Online DDL solves the table lock. It does not solve the rolling-deploy problem. If you ALTER TABLE big ADD COLUMN status text NOT NULL DEFAULT 'pending' and immediately deploy code that requires the column, the v1 pods still running for the next ten minutes will continue to write rows missing fields the new code reads. Even if the DDL was instant, your application’s state is inconsistent during the deploy.
Expand-contract decouples the schema timeline from the deploy timeline.
Where it falls short
- Renames require the full dance — you can’t shortcut. Add new column, dual-write, backfill, switch reads, stop writing old, drop. The whole thing.
- Large backfills dominate wall-clock time. A billion-row table backfilled at 10k rows/sec is a 28-hour job. Throttle aggressively against replica lag, not wall time.
- Strict ordering or uniqueness constraints complicate dual-write — you may need a temporary trigger or a compare-and-swap to avoid races.
Backfill mechanics
A few patterns that are worth getting right the first time:
- Cursor by primary key, not
OFFSET.OFFSETgets quadratic on big tables.
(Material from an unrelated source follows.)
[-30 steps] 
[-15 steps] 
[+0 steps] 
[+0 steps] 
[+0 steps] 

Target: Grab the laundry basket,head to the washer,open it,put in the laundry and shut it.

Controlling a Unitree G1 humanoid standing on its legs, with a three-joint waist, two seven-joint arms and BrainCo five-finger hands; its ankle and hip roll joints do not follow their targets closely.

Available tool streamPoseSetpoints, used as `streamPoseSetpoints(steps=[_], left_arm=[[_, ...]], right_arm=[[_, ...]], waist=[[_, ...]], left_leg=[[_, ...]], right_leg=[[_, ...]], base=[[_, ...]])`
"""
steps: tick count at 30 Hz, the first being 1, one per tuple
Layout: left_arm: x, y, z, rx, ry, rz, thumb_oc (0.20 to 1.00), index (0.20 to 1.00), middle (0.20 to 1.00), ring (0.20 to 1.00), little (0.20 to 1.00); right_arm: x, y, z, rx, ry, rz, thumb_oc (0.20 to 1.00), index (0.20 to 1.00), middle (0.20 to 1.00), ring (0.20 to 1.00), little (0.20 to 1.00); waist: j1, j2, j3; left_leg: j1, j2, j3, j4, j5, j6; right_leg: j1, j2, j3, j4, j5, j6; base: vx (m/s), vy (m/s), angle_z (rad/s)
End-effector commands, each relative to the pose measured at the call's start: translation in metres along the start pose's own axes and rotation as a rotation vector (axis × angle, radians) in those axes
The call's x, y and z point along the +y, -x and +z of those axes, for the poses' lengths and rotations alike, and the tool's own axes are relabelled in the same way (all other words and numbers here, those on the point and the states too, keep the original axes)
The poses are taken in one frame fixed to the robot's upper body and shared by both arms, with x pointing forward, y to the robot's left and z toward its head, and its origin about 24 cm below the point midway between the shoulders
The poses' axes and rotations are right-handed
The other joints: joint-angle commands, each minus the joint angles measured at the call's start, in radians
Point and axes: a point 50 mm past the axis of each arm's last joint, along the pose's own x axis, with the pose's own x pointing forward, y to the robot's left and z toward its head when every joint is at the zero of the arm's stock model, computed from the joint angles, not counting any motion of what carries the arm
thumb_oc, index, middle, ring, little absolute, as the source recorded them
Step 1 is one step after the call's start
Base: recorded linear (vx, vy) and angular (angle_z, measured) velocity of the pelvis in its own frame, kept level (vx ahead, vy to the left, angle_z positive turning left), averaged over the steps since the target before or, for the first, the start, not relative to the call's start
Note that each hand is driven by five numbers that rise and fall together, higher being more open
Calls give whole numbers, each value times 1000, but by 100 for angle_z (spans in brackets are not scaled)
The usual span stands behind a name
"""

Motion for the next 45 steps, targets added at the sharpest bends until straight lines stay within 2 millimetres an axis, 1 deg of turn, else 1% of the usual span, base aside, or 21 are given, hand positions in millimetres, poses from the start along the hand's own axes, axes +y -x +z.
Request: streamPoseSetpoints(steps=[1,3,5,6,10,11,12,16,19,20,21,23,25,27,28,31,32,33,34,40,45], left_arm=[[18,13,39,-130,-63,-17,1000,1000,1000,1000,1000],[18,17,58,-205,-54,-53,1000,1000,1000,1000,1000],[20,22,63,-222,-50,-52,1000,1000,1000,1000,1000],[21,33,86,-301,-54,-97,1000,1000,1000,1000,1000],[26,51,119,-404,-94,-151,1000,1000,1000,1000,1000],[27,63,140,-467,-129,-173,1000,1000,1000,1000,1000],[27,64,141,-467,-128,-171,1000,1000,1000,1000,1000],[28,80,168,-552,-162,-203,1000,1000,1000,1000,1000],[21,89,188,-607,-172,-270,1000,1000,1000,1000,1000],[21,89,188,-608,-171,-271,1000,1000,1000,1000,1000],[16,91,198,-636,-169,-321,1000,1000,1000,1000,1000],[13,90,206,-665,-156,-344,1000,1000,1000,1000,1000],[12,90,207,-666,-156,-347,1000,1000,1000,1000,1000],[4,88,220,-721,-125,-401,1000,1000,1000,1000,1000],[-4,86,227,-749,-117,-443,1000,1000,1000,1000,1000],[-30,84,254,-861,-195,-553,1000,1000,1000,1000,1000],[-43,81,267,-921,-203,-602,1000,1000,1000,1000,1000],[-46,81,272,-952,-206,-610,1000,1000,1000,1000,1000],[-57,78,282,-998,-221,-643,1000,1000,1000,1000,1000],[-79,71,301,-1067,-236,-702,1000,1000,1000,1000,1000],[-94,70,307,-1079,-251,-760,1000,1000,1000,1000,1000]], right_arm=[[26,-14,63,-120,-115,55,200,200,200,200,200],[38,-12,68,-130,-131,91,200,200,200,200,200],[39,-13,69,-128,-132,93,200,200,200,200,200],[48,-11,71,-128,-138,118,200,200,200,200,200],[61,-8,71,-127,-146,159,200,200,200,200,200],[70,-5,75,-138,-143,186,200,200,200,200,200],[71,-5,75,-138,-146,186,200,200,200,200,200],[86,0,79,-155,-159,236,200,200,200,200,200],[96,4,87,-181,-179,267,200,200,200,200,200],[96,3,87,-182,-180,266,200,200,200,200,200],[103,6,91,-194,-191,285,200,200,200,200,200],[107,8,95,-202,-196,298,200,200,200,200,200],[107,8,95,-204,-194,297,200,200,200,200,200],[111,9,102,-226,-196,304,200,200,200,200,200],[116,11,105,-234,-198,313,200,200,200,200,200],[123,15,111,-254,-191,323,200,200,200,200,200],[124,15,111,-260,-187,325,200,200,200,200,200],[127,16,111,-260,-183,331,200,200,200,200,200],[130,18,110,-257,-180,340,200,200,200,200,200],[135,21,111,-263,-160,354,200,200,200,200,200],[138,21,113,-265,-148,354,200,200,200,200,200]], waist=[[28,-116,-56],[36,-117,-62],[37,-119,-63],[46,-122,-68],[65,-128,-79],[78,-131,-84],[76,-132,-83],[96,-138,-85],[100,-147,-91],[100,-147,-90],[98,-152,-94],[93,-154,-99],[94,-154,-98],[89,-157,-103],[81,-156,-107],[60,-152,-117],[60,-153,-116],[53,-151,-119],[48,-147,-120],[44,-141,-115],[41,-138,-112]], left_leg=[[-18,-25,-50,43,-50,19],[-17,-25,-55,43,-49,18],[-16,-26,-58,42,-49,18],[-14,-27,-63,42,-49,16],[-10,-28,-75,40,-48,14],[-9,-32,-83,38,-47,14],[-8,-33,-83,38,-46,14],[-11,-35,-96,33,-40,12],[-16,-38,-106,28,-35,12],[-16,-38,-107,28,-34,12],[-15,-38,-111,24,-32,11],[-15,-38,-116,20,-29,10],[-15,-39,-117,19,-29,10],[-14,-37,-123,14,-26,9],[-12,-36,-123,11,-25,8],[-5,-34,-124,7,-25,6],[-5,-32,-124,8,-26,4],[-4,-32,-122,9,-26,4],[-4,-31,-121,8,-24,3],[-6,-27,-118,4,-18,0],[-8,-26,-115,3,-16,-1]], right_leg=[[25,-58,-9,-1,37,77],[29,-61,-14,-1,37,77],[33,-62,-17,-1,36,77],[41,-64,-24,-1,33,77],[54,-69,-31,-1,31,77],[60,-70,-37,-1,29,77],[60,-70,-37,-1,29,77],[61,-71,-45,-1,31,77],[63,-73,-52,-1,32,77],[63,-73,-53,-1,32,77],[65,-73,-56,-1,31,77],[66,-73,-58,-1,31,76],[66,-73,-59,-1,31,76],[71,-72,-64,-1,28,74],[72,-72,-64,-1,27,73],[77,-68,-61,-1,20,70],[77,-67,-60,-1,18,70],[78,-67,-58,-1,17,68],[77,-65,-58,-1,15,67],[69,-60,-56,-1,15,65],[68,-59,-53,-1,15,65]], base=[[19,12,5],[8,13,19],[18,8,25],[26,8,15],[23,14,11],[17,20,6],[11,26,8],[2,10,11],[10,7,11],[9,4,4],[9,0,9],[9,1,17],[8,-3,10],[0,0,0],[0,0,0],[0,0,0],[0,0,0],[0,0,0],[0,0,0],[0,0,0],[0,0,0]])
Tracklast_id,WHERE id > :last_id ORDER BY id LIMIT :batch_size, commit, sleep, repeat. - Make the update idempotent.
UPDATE ... SET new_col = :value WHERE new_col IS NULL AND id IN (...)— reruns are safe. - Throttle on replica lag, not wall time. Stripe’s Online migrations at scale and Block’s Shifting Trillions both gate batch rate on replica health. If lag exceeds N seconds, sleep until it recovers.
- Feature-flag the read switch. Wrapping step 4 in a flag means flipping read source is a config change, not a deploy. Roll back instantly if something looks wrong.
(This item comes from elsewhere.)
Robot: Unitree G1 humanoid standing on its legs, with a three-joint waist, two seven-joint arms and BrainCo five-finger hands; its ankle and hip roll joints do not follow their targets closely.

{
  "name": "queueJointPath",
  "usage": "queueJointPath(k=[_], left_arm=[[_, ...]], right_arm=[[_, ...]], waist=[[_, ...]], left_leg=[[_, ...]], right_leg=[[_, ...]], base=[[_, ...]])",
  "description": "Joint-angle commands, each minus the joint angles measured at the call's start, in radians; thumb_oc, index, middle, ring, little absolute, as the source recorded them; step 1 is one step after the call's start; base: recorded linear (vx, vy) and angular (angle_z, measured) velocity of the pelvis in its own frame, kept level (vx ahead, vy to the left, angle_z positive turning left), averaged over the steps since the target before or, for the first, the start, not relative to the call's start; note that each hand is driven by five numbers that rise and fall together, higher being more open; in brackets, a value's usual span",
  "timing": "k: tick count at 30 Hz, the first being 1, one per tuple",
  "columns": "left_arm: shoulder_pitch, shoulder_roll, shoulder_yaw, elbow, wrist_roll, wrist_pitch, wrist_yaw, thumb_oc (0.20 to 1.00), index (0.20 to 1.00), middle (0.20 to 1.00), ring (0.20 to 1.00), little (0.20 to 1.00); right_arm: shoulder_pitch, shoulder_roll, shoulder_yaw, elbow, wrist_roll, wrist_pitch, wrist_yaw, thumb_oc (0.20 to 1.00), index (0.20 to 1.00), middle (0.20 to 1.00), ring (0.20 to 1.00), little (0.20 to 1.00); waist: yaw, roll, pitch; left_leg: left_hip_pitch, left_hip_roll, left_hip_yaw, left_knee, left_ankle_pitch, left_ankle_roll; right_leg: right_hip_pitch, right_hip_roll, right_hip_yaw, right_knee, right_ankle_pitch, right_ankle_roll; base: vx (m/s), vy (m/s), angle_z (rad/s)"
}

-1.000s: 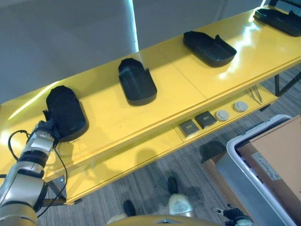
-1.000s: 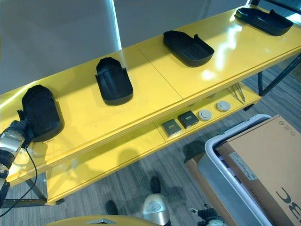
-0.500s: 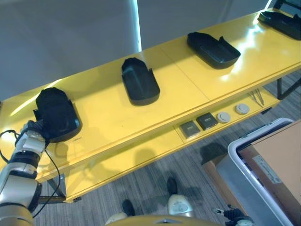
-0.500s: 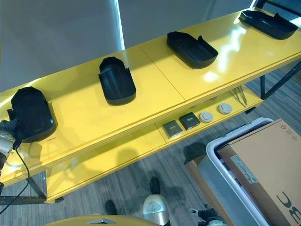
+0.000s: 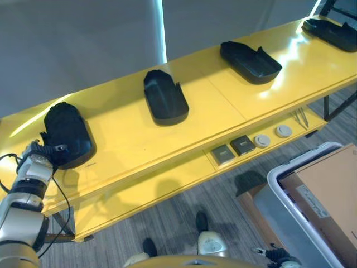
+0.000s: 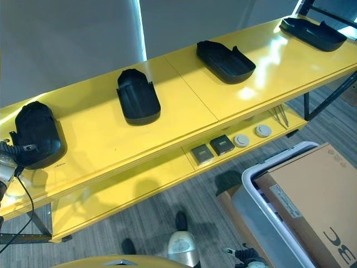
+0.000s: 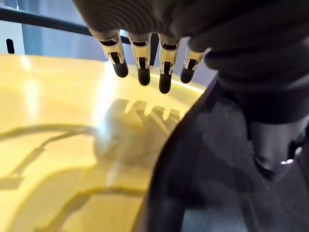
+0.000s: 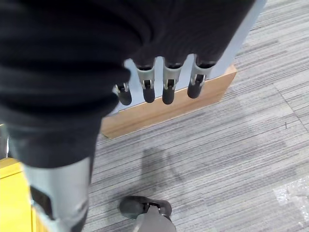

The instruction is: Move parts from the plastic box to the shelf.

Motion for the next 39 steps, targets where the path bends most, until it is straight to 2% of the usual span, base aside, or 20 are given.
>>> queueJointPath(k=[1,2,3,4,5,6,7,9,10,13,17,19,20,21,23,26,27,31,37,39], left_arm=[[-0.088,0.145,0.053,-0.075,0.001,-0.139,0.166,1.0,1.0,1.0,1.0,1.0],[-0.079,0.163,0.06,-0.122,-0.006,-0.165,0.184,1.0,1.0,1.0,1.0,1.0],[-0.041,0.21,0.094,-0.293,-0.064,-0.214,0.19,1.0,1.0,1.0,1.0,1.0],[-0.016,0.22,0.127,-0.37,-0.084,-0.231,0.177,1.0,1.0,1.0,1.0,1.0],[0.051,0.221,0.194,-0.535,-0.127,-0.287,0.12,1.0,1.0,1.0,1.0,1.0],[0.071,0.217,0.214,-0.585,-0.14,-0.282,0.107,1.0,1.0,1.0,1.0,1.0],[0.099,0.206,0.24,-0.643,-0.182,-0.304,0.081,1.0,1.0,1.0,1.0,1.0],[0.248,0.111,0.347,-0.909,-0.232,-0.307,-0.032,1.0,1.0,1.0,1.0,1.0],[0.278,0.088,0.365,-0.95,-0.263,-0.309,-0.061,1.0,1.0,1.0,1.0,1.0],[0.466,-0.08,0.43,-1.135,-0.403,-0.313,-0.262,1.0,1.0,1.0,1.0,1.0],[0.598,-0.173,0.425,-1.17,-0.454,-0.326,-0.404,1.0,1.0,1.0,1.0,1.0],[0.665,-0.21,0.391,-1.164,-0.549,-0.318,-0.477,0.746,0.746,0.746,0.746,0.746],[0.684,-0.221,0.383,-1.167,-0.555,-0.319,-0.503,0.545,0.545,0.545,0.545,0.545],[0.707,-0.237,0.369,-1.172,-0.579,-0.314,-0.531,0.498,0.498,0.498,0.498,0.498],[0.737,-0.257,0.347,-1.173,-0.67,-0.268,-0.533,0.2,0.2,0.2,0.2,0.2],[0.747,-0.258,0.33,-1.152,-0.659,-0.294,-0.51,0.2,0.2,0.2,0.2,0.2],[0.738,-0.25,0.316,-1.122,-0.637,-0.324,-0.503,0.2,0.2,0.2,0.2,0.2],[0.734,-0.252,0.308,-1.117,-0.67,-0.337,-0.51,0.2,0.2,0.2,0.2,0.2],[0.695,-0.274,0.293,-1.07,-0.655,-0.398,-0.429,0.2,0.2,0.2,0.2,0.2],[0.662,-0.282,0.281,-1.051,-0.637,-0.398,-0.403,0.2,0.2,0.2,0.2,0.2]], right_arm=[[0.016,-0.009,0.017,0.004,0.006,-0.029,-0.015,1.0,1.0,1.0,1.0,1.0],[0.019,-0.004,0.015,0.003,0.003,-0.03,-0.02,1.0,1.0,1.0,1.0,1.0],[0.027,0.01,0.011,-0.001,-0.009,-0.027,-0.03,1.0,1.0,1.0,1.0,1.0],[0.031,0.016,0.007,-0.004,-0.014,-0.025,-0.035,1.0,1.0,1.0,1.0,1.0],[0.039,0.031,-0.001,-0.017,-0.012,-0.015,-0.044,1.0,1.0,1.0,1.0,1.0],[0.04,0.035,-0.003,-0.019,-0.013,-0.012,-0.046,1.0,1.0,1.0,1.0,1.0],[0.042,0.042,-0.008,-0.023,-0.018,-0.011,-0.049,1.0,1.0,1.0,1.0,1.0],[0.05,0.074,-0.024,-0.04,-0.03,-0.001,-0.062,1.0,1.0,1.0,1.0,1.0],[0.052,0.08,-0.027,-0.044,-0.032,-0.001,-0.065,1.0,1.0,1.0,1.0,1.0],[0.074,0.124,-0.041,-0.081,-0.05,0.013,-0.083,1.0,1.0,1.0,1.0,1.0],[0.072,0.146,-0.03,-0.09,-0.055,0.022,-0.096,1.0,1.0,1.0,1.0,1.0],[0.058,0.142,-0.013,-0.054,-0.043,-0.007,-0.102,1.0,1.0,1.0,1.0,1.0],[0.056,0.139,-0.009,-0.049,-0.034,-0.01,-0.103,1.0,1.0,1.0,1.0,1.0],[0.054,0.137,-0.008,-0.033,-0.025,-0.024,-0.104,1.0,1.0,1.0,1.0,1.0],[0.051,0.129,-0.003,-0.029,-0.02,-0.022,-0.102,1.0,1.0,1.0,1.0,1.0],[0.05,0.124,0.007,-0.038,-0.023,-0.008,-0.101,1.0,1.0,1.0,1.0,1.0],[0.039,0.116,0.022,-0.017,-0.006,-0.016,-0.105,1.0,1.0,1.0,1.0,1.0],[0.038,0.109,0.02,0.004,0.001,-0.038,-0.104,1.0,1.0,1.0,1.0,1.0],[0.056,0.106,0.022,0.013,-0.024,-0.053,-0.097,1.0,1.0,1.0,1.0,1.0],[0.052,0.103,0.026,0.017,-0.024,-0.052,-0.093,1.0,1.0,1.0,1.0,1.0]], waist=[[0.015,0.008,-0.023],[0.022,0.008,-0.024],[0.044,0.007,-0.027],[0.053,0.005,-0.028],[0.074,0.002,-0.028],[0.078,0.001,-0.029],[0.086,0.0,-0.029],[0.117,-0.003,-0.031],[0.123,-0.004,-0.032],[0.159,-0.007,-0.039],[0.19,-0.011,-0.047],[0.213,-0.008,-0.045],[0.219,-0.008,-0.045],[0.227,-0.007,-0.044],[0.235,-0.006,-0.043],[0.236,-0.007,-0.046],[0.236,-0.008,-0.047],[0.233,-0.007,-0.045],[0.215,-0.013,-0.045],[0.207,-0.016,-0.046]], left_leg=[[-0.026,0.023,-0.055,0.056,-0.013,0.011],[-0.024,0.023,-0.058,0.055,-0.014,0.012],[-0.023,0.023,-0.067,0.055,-0.017,0.012],[-0.023,0.023,-0.072,0.054,-0.018,0.013],[-0.023,0.022,-0.084,0.055,-0.021,0.012],[-0.023,0.021,-0.086,0.055,-0.021,0.012],[-0.024,0.021,-0.09,0.055,-0.022,0.012],[-0.021,0.018,-0.111,0.05,-0.023,0.011],[-0.021,0.017,-0.114,0.05,-0.023,0.011],[-0.02,0.013,-0.134,0.046,-0.02,0.009],[-0.025,0.013,-0.142,0.045,-0.015,0.009],[-0.032,0.012,-0.149,0.049,-0.011,0.01],[-0.035,0.01,-0.152,0.051,-0.012,0.01],[-0.037,0.009,-0.156,0.052,-0.01,0.01],[-0.041,0.007,-0.16,0.054,-0.008,0.011],[-0.041,0.006,-0.159,0.056,-0.009,0.012],[-0.043,0.007,-0.158,0.057,-0.007,0.014],[-0.047,0.006,-0.158,0.057,-0.006,0.015],[-0.044,0.006,-0.147,0.052,-0.008,0.016],[-0.042,0.009,-0.142,0.052,-0.009,0.015]], right_leg=[[0.051,-0.035,0.032,0.061,-0.104,0.074],[0.055,-0.036,0.029,0.059,-0.104,0.073],[0.064,-0.039,0.017,0.054,-0.103,0.074],[0.069,-0.041,0.013,0.051,-0.102,0.074],[0.079,-0.044,0.001,0.045,-0.101,0.075],[0.081,-0.044,-0.002,0.044,-0.101,0.075],[0.084,-0.045,-0.007,0.042,-0.101,0.075],[0.1,-0.049,-0.027,0.032,-0.099,0.078],[0.102,-0.05,-0.031,0.03,-0.098,0.078],[0.118,-0.055,-0.055,0.02,-0.091,0.083],[0.122,-0.056,-0.069,0.018,-0.086,0.083],[0.122,-0.057,-0.076,0.019,-0.082,0.081],[0.123,-0.057,-0.08,0.018,-0.081,0.081],[0.123,-0.058,-0.083,0.019,-0.079,0.081],[0.123,-0.059,-0.089,0.019,-0.077,0.082],[0.122,-0.061,-0.091,0.021,-0.077,0.083],[0.118,-0.061,-0.089,0.026,-0.077,0.081],[0.11,-0.062,-0.085,0.032,-0.077,0.081],[0.106,-0.063,-0.079,0.031,-0.076,0.083],[0.104,-0.063,-0.074,0.032,-0.076,0.081]], base=[[-0.01,-0.019,0.04],[-0.02,-0.032,0.05],[-0.01,-0.035,0.06],[-0.02,-0.053,0.22],[-0.01,-0.039,0.28],[-0.02,-0.035,0.29],[-0.01,-0.022,0.27],[-0.01,-0.029,0.2],[0.0,-0.027,0.06],[0.0,-0.027,0.17],[0.0,-0.026,0.16],[-0.03,-0.008,0.1],[-0.02,-0.001,0.07],[-0.02,0.001,0.07],[-0.01,0.005,0.05],[0.0,0.002,0.01],[0.0,0.0,0.0],[0.0,0.008,0.0],[0.0,0.0,0.0],[0.0,0.0,0.0]])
5. The OSS tooling landscape
When native DDL won’t cut it — your change can’t be made INSTANT, you can’t afford INPLACE’s hours of replica lag, or you’re on Postgres and need to rewrite the table without holding ACCESS EXCLUSIVE — these are the tools that get reached for. They split into a few mechanism families. Each makes different tradeoffs; pick by what your environment supports and what failure modes you can tolerate.
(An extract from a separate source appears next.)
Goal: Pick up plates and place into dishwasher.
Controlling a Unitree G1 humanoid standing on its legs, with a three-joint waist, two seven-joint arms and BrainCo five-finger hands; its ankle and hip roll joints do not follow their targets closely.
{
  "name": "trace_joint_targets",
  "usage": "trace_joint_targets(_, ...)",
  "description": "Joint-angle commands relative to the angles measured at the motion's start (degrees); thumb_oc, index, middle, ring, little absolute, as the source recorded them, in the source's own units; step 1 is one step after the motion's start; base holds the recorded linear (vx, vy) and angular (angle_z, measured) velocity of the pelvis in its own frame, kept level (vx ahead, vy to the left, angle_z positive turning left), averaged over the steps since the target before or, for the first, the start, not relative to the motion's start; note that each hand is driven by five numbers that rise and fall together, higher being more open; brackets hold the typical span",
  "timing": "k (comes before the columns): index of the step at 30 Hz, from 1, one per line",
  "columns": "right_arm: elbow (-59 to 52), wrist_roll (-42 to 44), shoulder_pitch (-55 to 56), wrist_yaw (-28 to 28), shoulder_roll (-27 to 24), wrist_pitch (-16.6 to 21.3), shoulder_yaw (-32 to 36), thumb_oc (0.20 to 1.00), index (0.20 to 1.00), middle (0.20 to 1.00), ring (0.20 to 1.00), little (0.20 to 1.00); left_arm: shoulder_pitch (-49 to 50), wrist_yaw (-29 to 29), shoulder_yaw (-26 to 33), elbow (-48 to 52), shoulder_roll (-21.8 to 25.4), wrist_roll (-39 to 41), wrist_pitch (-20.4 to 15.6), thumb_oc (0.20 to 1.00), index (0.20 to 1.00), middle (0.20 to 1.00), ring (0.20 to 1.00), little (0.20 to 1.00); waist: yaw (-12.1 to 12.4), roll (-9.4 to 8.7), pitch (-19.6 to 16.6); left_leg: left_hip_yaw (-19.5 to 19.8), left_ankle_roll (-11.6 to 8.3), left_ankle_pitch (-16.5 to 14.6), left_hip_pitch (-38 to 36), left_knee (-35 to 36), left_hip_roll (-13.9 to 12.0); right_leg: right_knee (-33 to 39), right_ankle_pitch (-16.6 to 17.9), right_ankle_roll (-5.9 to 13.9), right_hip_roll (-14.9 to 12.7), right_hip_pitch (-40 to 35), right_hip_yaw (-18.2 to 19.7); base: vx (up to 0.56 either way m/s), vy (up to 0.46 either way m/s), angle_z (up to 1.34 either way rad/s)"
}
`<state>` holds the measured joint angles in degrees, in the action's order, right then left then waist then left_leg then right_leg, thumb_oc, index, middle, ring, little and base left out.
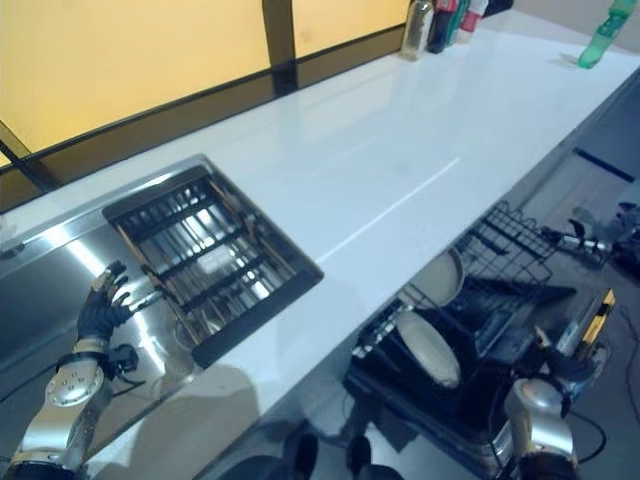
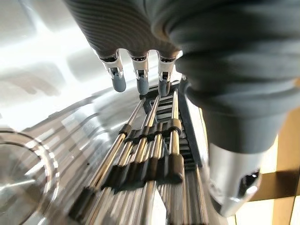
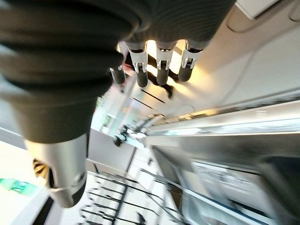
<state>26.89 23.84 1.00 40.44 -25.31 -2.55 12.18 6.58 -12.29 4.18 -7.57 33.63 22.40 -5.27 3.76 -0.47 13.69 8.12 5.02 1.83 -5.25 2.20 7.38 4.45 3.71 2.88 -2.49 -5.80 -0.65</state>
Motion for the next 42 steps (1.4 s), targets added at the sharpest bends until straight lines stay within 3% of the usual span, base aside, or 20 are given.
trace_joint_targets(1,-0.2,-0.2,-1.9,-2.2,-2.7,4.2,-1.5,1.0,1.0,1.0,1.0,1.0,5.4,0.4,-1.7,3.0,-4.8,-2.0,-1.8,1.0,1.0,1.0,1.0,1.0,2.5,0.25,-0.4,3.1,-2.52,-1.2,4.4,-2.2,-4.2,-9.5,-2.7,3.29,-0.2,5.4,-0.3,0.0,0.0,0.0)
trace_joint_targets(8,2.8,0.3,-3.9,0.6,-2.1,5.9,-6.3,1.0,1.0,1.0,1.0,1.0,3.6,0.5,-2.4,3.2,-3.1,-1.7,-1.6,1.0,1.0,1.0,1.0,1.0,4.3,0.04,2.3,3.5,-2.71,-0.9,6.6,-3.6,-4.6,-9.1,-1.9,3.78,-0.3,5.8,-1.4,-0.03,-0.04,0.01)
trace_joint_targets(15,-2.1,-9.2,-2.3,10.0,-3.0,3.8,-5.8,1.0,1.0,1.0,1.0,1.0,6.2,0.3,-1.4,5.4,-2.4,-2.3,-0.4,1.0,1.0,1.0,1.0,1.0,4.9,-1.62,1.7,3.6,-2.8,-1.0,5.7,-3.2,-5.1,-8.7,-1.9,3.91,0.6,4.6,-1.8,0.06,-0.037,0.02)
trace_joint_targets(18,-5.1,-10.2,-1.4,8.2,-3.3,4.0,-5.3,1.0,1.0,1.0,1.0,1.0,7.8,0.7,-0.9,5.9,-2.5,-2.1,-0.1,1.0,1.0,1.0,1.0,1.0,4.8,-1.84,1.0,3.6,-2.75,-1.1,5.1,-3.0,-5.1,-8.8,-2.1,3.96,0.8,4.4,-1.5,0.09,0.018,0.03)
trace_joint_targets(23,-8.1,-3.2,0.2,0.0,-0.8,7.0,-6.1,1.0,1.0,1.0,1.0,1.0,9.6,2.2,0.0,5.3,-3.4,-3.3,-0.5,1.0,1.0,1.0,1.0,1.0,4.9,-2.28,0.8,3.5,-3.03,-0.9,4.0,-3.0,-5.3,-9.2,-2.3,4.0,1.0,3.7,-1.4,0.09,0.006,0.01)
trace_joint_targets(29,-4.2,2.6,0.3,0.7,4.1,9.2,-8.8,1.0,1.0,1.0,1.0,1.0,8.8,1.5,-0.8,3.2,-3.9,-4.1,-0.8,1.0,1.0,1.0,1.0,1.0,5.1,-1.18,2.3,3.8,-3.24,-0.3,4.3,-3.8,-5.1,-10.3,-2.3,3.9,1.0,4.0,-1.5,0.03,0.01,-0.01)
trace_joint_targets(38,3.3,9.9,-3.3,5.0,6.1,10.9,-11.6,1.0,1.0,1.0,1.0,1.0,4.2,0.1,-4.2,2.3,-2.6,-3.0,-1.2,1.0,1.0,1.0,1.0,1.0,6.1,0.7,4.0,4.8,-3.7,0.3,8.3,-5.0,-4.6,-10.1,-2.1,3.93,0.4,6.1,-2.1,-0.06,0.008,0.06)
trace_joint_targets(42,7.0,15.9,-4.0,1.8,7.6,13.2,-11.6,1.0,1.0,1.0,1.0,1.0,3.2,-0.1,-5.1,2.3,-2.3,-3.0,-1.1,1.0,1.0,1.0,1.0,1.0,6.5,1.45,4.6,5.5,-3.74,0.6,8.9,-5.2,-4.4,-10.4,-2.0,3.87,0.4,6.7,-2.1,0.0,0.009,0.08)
The repo activity below was pulled from the GitHub API on 2026-05-21 — verify before you adopt anything, since maintenance status changes.
MySQL
pt-online-schema-change (Percona Toolkit) — Trigger-based. Creates a shadow table, installs AFTER INSERT/UPDATE/DELETE triggers on the original to mirror writes, chunk-copies existing rows, atomic rename at the end. The industry workhorse since the early 2010s. Very mature; handles almost any DDL. Triggers double the write cost on the source table during the run; foreign keys are painful (--alter-foreign-keys-method has three modes, each with sharp edges). Actively maintained.
gh-ost (GitHub) — Binlog-based, no triggers. Connects as a replica, tails the binlog to apply concurrent DML to the ghost table while chunk-copying rows, atomic rename at the end. Lower and more predictable write overhead than triggers; can throttle on replica lag, custom queries, or load metrics; can pause and resume; can hand off the cut-over to a human. Foreign keys essentially unsupported. Requires binlog_format=ROW and binlog_row_image=FULL. Actively maintained — v1.1.9 GA on 2026-05-01, recent commits in the repo today.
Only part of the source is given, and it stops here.